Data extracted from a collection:

Segment Open

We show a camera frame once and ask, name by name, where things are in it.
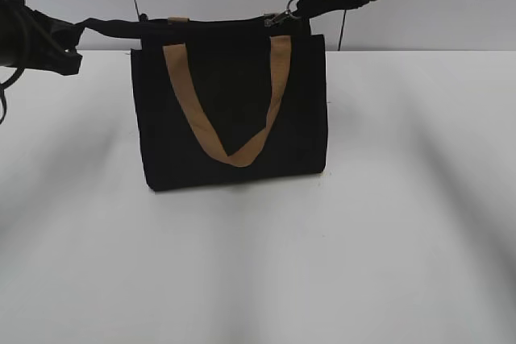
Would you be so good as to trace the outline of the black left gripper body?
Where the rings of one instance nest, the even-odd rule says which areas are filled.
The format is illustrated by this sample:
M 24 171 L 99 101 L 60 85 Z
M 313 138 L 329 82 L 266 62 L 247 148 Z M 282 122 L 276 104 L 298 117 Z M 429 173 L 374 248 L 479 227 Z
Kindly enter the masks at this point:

Segment Closed
Segment Open

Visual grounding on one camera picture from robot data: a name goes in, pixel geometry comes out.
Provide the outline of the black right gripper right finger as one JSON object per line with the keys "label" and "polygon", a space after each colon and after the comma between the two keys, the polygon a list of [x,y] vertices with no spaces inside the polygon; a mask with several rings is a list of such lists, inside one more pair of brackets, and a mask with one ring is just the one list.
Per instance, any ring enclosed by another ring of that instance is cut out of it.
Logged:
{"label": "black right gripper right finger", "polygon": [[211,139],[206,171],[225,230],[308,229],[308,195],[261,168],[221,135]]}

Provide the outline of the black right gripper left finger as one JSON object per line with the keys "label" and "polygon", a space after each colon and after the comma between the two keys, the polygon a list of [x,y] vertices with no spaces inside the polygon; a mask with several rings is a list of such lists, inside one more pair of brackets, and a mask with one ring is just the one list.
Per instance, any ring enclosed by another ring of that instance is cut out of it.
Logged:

Segment Closed

■ What you are asked to do
In the records above, find the line containing "We show a camera" and the line containing "M 313 138 L", then give both of them again word for word along with every line between. Omit any pictures.

■ Answer box
We show a camera frame once and ask, name by name, where things are in it.
Would you be so good as to trace the outline of the black left gripper body?
Where the rings of one instance nest, the even-odd rule says which areas are filled.
The format is illustrated by this sample:
M 24 171 L 99 101 L 60 85 Z
M 313 138 L 329 82 L 266 62 L 247 148 Z M 282 122 L 276 104 L 298 117 Z M 429 173 L 374 248 L 479 227 Z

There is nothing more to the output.